There's some real interesting stuff in here.

It doesn’t take much to destabilize or stabilize the system, Törnberg found. Even if the threshold for disagreement was quite low, the disagreements became amplified to the point where each random interaction was increasingly likely to exceed those thresholds. More and more users were pushed to relocate until what was once a community with a solid diversity of opinion rapidly became polarized and/or overly homogenous.

Conversely, if just 10 percent of users in a given social media community largely agree with your stances, you will be more tolerant toward diverse opinions that contradict your own. “There’s a certain chance that some users will end up in communities where it’s very homogenous and 99 percent of users are disagreeing with them,” said Törnberg. “That will cause them to leave, and you get this feedback effect just because of the structure of interaction. But if you have a filter bubble effect, where everyone is shown 10 percent of their own type, that creates a possibility for you to find the people who you agree with within the community. And that stabilizes the entire dynamics so it doesn’t tip over to one side or the other and become extreme or overly homogenous.”

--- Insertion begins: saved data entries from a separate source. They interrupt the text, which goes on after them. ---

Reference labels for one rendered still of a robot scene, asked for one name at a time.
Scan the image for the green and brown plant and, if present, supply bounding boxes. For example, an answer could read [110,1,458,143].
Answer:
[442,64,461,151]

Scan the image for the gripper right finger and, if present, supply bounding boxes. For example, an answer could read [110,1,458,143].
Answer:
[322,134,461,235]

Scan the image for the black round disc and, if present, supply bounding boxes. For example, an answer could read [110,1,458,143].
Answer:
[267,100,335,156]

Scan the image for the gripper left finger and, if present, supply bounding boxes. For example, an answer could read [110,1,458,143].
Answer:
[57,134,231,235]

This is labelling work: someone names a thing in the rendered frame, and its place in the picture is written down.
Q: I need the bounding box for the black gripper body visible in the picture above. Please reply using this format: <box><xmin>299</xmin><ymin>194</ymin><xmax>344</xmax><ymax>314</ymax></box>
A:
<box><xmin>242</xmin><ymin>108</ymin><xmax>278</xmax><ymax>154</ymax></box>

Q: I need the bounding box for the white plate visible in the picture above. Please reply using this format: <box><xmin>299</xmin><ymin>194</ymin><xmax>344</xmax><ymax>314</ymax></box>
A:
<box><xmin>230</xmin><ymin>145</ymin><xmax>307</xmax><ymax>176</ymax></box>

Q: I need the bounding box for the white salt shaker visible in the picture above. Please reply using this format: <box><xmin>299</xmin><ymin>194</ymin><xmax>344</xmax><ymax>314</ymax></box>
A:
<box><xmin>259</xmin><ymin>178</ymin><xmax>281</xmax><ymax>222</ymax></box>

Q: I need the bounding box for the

Törnberg found some confirmation of those dynamics when he analyzed an actual online echo chamber: the subreddit r/MensRights. He found that members of the subreddit were more likely to leave if their posts diverged too far, linguistically, from the community’s center of gravity.

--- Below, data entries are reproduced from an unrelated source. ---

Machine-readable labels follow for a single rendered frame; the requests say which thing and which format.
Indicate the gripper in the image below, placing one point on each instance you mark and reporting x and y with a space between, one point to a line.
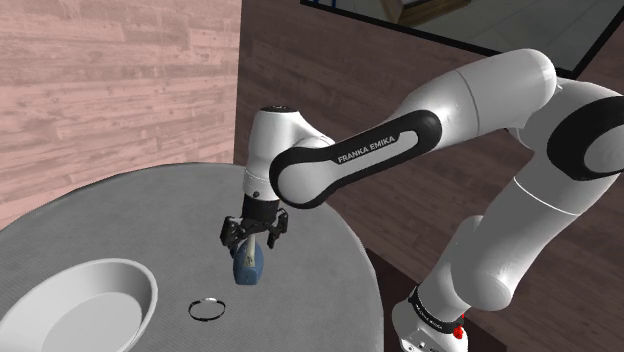
258 210

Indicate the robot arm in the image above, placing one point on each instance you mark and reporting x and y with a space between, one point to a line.
487 88

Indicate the grey round table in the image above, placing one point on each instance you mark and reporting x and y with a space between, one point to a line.
146 219

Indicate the white bowl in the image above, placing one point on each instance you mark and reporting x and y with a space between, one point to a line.
83 302

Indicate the black framed window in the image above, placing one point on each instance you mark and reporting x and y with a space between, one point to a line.
512 24

“Who are the users leaving the community?” said Törnberg. “The users that are more ideologically distant are more likely to leave. So it captures the same mechanism of feedback dynamics, where the community becomes more homogenous and more extreme because users leave—[and they leave] because they feel it’s becoming too homogenous and extreme. Eventually it tips over to one direction. And of course, as the community becomes more extreme, there’s this boiling the frog effect where the users who stay are influenced by the community and become more extreme.”